Threats on Phases 4 to 7
The TOE is intended to protect itself against the following threats
•
Manipulation of User Data and of the Smart Card Native Operating System (while
being executed/processed and while being stored in the TOE’s memories) and
•
Disclosure of User Data and of the Smart Card NOS (while being processed and
while being stored in the TOE’s memories).
The above threats are derived from considering the end-usage phase (phase 7) since
phases 1, phases 2 and 3 (IC development and production) and TOE Delivery up to the
beginning of phase 4 are covered by organizational aspects.
The phases 4 to 6 are clearly out of the scope of this Security Target and the related
organizational aspects are not discussed in this section.
The TOE’s countermeasures are designed to avert the threats described below.
Nevertheless, they may be effective in earlier phases (phases 4 to 6).
Though the Native Operating System (normally stored in the ROM) will in many cases not
contain secret data or algorithms, it must be protected from being disclosed, since for
instance knowledge of specific implementation details may assist an attacker. In many
cases critical User Data and NOS configuration data (TSF data) will be stored in the
EEPROM.
3.4.1.3.1 Software Threats
The most basic function of the Native Operating System is to provide data storage and
retrieval functions with a variety of access control mechanisms which can be configured to
suit the embedded application(s) context requirements.
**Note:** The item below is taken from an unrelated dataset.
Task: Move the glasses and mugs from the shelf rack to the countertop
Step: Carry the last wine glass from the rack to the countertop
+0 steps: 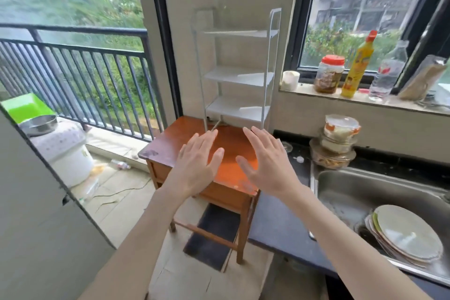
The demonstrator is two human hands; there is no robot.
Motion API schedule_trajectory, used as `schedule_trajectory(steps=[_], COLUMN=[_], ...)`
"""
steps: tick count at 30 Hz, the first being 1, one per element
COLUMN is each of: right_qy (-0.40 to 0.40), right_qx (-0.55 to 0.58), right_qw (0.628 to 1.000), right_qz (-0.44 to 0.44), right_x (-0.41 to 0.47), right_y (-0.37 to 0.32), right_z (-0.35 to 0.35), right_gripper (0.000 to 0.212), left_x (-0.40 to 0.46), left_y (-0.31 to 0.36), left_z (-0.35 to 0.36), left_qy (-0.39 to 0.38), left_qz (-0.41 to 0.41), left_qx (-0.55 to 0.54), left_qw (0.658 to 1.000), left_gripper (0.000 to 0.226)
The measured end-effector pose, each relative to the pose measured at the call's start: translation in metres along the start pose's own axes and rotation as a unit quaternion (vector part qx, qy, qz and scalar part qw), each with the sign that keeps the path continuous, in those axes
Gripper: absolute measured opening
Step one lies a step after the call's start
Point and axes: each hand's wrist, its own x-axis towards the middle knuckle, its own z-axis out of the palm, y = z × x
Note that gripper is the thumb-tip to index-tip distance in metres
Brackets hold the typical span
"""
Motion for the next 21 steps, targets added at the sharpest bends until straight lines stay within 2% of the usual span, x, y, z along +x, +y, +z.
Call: schedule_trajectory(steps=[5, 12, 21], right_qy=[0.015, 0.083, 0.169], right_qx=[-0.032, -0.066, -0.083], right_qw=[0.999, 0.994, 0.981], right_qz=[0.004, 0.026, 0.044], right_x=[0.081, 0.213, 0.367], right_y=[0.0, -0.007, -0.018], right_z=[0.009, 0.024, 0.016], right_gripper=[0.064, 0.065, 0.063], left_x=[0.076, 0.207, 0.358], left_y=[-0.043, -0.099, -0.13], left_z=[-0.017, -0.056, -0.13], left_qy=[0.015, 0.015, 0.053], left_qz=[0.032, 0.112, 0.2], left_qx=[0.008, -0.006, 0.011], left_qw=[0.999, 0.994, 0.978], left_gripper=[0.056, 0.056, 0.056])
Each authorized role has certain specified privileges which allow access only to selected
portions of the TOE and the information it contains. Access beyond those specified
privileges could result in exposure of assets. On another hand, an attacker may gain
access to sensitive data without having permission from the entity that owns or is
responsible for the information or resources.
T.ACCESS_DATA
Version 1.0
Unauthorized access to sensitive information stored in memories
in order to disclose or to corrupt the TOE data (TSF and user
data).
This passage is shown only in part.